Show only those lines of the entries where the string "gets" is found.

[Records from a collection]
▶
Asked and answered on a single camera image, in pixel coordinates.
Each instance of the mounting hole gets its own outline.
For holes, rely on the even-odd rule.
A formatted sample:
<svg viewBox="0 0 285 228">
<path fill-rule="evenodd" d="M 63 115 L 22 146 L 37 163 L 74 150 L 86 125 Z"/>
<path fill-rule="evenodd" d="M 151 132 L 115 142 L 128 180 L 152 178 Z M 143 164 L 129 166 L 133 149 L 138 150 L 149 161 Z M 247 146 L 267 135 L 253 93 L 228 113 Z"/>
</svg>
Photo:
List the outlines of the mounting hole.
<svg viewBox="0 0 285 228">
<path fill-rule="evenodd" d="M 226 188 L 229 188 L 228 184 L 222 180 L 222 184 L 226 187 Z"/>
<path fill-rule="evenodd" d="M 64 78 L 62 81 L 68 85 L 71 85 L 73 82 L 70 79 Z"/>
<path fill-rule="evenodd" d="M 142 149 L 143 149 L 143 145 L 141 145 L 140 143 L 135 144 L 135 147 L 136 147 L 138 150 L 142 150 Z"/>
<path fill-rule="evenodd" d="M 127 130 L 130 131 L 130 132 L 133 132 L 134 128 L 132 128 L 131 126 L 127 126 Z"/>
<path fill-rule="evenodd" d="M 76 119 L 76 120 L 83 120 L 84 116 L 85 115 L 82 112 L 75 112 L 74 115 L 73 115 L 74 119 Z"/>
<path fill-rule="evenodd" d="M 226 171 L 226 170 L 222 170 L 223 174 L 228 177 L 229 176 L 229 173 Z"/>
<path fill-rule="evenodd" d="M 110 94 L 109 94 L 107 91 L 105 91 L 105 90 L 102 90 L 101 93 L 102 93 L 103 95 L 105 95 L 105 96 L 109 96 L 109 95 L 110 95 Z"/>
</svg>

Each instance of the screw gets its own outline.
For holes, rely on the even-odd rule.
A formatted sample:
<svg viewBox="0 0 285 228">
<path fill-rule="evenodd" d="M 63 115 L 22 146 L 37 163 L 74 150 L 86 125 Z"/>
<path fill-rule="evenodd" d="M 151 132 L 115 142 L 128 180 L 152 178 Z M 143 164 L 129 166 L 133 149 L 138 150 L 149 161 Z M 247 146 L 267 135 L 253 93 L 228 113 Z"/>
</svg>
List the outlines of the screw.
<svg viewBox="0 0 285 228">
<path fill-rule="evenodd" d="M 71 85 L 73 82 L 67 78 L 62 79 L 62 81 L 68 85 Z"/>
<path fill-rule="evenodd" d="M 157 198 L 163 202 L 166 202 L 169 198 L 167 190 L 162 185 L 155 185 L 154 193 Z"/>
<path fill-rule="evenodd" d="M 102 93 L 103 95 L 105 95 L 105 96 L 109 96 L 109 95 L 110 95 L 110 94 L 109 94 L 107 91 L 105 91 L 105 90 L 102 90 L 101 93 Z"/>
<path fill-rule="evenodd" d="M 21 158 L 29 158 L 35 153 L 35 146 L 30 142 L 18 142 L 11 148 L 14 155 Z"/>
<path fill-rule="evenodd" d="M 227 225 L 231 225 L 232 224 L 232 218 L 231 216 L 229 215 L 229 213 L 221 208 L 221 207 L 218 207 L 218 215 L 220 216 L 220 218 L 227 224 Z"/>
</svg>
◀
**Exercise output**
Each instance of the mounting hole gets its own outline.
Each instance of the screw gets its own outline.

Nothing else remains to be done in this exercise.